Se sempre più categorie lavorano nei festivi, e il Natale è forse solo il giorno più simbolico di questa evoluzione del concetto di festività, ciò è legato "ai bisogni di consumo – analizza la sociologa – poiché ci sembrano prioritari rispetto a quelli dei momenti di astensione dal consumo: pensiamo di dover acquistare anche la domenica e nei festivi. Il riposo diventa un valore secondario". Ma oltre al commercio, alla ristorazione, ai servizi per il turismo, non dobbiamo dimenticare badanti e servizi domestici: "Tutto si inquadra nella divisone del lavoro, chi fa cosa, e al fatto che ci sono persone che svolgono servizi che per altri sono diventati essenziali, mettendo in subordine la possibilità di beneficiare loro stessi del momento di festa".

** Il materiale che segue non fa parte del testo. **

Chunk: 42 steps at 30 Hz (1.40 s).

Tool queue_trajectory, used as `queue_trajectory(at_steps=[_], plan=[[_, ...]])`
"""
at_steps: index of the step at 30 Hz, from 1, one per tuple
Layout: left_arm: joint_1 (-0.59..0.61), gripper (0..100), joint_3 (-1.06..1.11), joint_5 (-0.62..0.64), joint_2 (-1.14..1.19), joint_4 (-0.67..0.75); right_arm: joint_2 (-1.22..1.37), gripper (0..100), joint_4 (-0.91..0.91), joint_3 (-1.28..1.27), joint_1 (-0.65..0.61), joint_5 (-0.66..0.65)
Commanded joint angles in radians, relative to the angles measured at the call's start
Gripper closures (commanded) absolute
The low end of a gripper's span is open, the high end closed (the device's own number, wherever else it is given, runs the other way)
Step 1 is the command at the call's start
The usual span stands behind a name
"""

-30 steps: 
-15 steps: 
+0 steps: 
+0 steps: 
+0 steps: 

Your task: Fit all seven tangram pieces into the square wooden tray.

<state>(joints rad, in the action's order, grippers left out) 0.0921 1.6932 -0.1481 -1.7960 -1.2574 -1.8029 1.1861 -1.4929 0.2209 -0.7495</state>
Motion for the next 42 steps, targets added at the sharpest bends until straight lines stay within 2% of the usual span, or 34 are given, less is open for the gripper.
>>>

Al netto di alcuni servizi essenziali definiti dalla legge 146/90, e alcuni settori come turismo e la ristorazione che per loro natura lavorano in concomitanza con le festività, premette il segretario generale Filcams Cgil di Firenze Maurizio Magi, "si è registrata un’involuzione negli ultimi tredici anni nell’ambito del comercio, ovvero dal decreto SalvaItalia di Monti, che ha liberalizzato gli orari e ha stabilito la possibilità di aprire 365 giorni all’anno 24 ore al giorno. Coerentemente da tredici anni in occasione di ogni festività ci ostiniamo a proclamre sciopero e astensione dal lavoro per permettere a questi lavoratori di godere la giornata con i propri cari".
"Vorremmo tornare al periodo pre-2011 di confronto tra organizzazioni sindacali, datoriali e istituzioni locali – continua il sindacalista –. Le prestazioni festive vanno concertate. Non vogliamo risultare antistorici, ma alla liberalizzazione c’è un’alternativa: il confronto con le parti datoriali e le istituzioni territoriali". Una riflessione che si inquadra nella partecipazione di oltre 400 persone della Filcams di Firenze alla manifestazione di Roma di oggi.